Thursday 11th May 2017

3:00-4:00pm

Furness LT 2

Discourse- Semantic Changes of "Risk" in the New York Times, 1987-2014

Jens Zinn

CASS, Lancaster University

  • Abstract

The notion of risk has become pervasive in societal discourses and scholarly debate. From early work on risk and culture to the risk society, from governmen­tality theorists to modern systems theory all have built their work around the notion of risk and implicitly or explicitly refer to linguistic changes. Though this body of literature offers different explanations for the shift towards risk and its connection to social change, to date there has been no attempt to empirically examine their relative ability to explain this change in the communication of pos­sible harm to advance theorizing.

The presentation will present a study on the discourse semantic shift towards risk utilising a corpus-based investigation of risk words in a number of US newspa­pers from 1987 to 2014. The study supports Mary Douglas's claim that the mean­ing of risk is shifting towards the negative end. There is also good evidence that risk is an increasingly common experience but characterised by decreasing indi­vidual control. Decreasing agency in risk processes supports assumptions that the individualisation of risk in the news is accompanied by the scandal of not being in control. Generalised worries about risk are more common. There is a tendency of average people (e.g. men, women or children) being reported as vulnerable while powerful people are presented as risk takers. In contrast to Beck's theorizing, the study shows the importance of risk in the health area. The risk society might be much more characterised by concerns about health issues such as civilisation ill­nesses rather than new mega risks.

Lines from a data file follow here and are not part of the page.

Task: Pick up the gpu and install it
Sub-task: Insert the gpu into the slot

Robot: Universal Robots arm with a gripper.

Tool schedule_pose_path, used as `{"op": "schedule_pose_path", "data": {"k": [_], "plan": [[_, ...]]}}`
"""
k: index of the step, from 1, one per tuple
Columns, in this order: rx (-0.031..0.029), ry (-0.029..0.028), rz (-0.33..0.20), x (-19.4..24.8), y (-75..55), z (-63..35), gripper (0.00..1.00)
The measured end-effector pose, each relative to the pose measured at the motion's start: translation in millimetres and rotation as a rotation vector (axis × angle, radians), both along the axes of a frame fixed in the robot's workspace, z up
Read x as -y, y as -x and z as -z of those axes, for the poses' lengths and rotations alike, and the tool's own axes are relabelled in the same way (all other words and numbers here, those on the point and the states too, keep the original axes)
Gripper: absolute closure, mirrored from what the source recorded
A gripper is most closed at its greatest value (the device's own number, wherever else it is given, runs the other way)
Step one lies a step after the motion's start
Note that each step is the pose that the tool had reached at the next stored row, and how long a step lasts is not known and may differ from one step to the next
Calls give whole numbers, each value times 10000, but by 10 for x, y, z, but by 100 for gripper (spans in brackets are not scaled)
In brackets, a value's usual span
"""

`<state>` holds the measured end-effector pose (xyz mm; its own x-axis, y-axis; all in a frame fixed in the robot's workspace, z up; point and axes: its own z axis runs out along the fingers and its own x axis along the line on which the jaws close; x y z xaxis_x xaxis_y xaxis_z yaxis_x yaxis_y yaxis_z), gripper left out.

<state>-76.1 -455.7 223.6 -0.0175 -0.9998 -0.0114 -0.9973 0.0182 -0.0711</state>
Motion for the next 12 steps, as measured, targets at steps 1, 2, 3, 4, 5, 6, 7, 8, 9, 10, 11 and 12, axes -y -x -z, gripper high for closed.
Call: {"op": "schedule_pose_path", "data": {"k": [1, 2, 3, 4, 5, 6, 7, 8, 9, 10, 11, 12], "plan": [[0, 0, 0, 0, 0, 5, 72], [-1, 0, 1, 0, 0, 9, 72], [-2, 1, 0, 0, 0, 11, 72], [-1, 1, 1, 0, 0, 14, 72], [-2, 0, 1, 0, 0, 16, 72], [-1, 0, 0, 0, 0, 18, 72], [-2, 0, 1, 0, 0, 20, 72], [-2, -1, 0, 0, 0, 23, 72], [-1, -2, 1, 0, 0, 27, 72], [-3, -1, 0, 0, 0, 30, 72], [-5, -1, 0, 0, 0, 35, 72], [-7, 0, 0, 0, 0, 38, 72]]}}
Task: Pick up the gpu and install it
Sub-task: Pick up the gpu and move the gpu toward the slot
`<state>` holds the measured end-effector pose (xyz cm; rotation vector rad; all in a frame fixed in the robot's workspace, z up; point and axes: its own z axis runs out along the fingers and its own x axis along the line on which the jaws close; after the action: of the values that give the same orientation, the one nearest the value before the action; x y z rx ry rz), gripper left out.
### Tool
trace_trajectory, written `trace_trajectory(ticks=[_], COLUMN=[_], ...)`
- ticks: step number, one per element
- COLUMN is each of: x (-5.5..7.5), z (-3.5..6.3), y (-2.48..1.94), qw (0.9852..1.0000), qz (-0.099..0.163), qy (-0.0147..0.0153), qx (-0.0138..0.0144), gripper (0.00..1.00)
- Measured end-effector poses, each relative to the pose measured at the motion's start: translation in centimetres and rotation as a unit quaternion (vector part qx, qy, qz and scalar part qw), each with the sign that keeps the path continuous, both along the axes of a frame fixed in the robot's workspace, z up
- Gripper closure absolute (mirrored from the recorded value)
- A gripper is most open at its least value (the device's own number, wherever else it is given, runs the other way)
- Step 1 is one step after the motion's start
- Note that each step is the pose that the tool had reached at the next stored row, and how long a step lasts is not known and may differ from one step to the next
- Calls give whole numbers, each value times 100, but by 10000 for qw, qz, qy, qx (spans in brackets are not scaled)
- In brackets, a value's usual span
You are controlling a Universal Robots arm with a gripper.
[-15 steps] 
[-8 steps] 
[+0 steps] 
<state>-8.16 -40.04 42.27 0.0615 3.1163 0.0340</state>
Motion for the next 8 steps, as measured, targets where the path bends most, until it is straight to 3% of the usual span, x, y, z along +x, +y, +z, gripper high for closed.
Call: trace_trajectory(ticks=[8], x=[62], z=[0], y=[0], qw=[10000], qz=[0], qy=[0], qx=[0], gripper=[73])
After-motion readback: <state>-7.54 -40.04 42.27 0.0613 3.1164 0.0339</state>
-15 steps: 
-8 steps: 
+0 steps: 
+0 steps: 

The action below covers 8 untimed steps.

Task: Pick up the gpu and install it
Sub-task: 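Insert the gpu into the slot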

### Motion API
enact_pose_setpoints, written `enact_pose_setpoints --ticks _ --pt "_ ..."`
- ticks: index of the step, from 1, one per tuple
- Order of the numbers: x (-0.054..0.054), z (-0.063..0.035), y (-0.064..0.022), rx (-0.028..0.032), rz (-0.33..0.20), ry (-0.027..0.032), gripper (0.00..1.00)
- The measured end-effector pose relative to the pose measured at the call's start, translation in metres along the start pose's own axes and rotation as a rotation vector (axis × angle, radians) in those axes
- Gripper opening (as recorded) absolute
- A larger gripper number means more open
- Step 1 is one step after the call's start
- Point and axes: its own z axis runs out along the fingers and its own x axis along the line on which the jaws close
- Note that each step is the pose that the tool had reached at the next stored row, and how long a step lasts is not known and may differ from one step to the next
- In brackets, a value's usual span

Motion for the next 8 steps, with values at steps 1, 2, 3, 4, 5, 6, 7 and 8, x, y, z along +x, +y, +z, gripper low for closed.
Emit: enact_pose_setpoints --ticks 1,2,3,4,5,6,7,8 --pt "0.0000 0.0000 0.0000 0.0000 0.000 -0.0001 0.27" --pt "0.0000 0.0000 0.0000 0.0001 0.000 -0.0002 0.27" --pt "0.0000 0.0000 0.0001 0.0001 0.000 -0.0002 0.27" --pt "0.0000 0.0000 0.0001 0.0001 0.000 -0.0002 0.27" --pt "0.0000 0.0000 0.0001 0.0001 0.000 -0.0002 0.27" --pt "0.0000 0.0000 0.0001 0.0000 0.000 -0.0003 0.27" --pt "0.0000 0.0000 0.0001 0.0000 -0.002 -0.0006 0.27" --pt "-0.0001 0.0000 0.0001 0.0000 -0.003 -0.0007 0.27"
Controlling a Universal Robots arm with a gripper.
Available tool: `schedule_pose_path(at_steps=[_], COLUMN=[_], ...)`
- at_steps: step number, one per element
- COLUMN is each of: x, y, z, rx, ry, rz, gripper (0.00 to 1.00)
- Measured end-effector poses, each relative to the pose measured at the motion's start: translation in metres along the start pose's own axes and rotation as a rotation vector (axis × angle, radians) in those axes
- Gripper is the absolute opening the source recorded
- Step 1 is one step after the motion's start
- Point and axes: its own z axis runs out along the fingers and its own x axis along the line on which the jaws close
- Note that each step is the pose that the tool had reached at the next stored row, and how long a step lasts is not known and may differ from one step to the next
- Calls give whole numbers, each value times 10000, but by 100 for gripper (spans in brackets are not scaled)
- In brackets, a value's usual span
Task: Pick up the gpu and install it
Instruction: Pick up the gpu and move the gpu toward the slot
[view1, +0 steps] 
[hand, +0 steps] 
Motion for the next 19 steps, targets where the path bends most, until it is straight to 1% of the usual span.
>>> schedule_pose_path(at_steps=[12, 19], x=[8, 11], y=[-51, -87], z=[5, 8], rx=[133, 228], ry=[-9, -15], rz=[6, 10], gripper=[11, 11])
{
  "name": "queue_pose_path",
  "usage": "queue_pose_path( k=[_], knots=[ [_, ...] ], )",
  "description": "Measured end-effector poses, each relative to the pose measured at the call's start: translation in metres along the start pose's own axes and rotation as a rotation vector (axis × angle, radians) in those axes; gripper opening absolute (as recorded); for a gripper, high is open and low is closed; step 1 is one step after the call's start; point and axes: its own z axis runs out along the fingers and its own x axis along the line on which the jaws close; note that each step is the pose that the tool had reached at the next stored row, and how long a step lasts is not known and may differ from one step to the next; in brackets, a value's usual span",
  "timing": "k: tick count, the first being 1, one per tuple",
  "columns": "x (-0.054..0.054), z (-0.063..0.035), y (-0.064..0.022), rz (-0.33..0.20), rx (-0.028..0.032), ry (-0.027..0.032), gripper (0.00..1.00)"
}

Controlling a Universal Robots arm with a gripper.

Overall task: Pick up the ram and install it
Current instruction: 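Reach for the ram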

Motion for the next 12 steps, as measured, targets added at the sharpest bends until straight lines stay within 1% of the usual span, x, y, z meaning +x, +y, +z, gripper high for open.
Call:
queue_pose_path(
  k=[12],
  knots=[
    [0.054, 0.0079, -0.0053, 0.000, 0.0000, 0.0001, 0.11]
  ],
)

The research shows how corpus based approaches can be used to test and develop sociological hypothesis on historical change in the realm of risk.

Week 20

Thursday 23rd March 2017

3:00-4:00pm

Management school LT9

The Encyclopaedia of Shakespeare's Language Project and Corpus Methods

Jonathan Culpeper

LAEL, Lancaster University

  • Abstract

This presentation revolves around work taking place as part of the Encyclopaedia of Shakespeare's Language Project (http://wp.lancs.ac.uk/shakespearelang/). I will not be presenting one study in all its detail, but several studies - pilot studies, spin-off studies and in-progress studies. These will include discussion of neologisms, lexical words and grammatical words, multi-word units and the language of emotion. As I go along, I will reflect methodological challenges and solutions (or partial solutions!). I will also give glimpses of a range of results.

Week 19

Thursday 16th March 2017

3:00-4:00pm

Management school LT9

Evaluation metrics matter: predicting sentiment from financial news headlines

Andrew Moore

SCC, Lancaster University

  • Abstract

The SemEval Task 5 track 2 competition this year was to predict the sentiment with respect to a company in financial news headlines. We came 5th out of 45 competitors using a Bi-Directional Long Short-Term Memory (LSTM) deep learning model. We describe this approach and how we practically implemented it and the other methods we attempted. We describe the experience of participating in the event and how the evaluation metric used to evaluate the models should reflect the real world problem being solved. This talk we hope will be interesting to all wanting to see how easy it is now to implement deep learning models and how we can learn from others mistakes with regards to setting up an evaluation task to solve a real world problem.

Week 18

Thursday 9th March 2017

3:00-4:00pm

Management school LT9

Transgender people in the British press: A corpus-based discourse analysis

Angela Zottola

University of Napoli Federico II

  • Abstract

The research that will be presented focuses on the representation of transgender people in the British press, through a comparison between two sub-corpora representative of the popular press and the quality press (Jucker 1992).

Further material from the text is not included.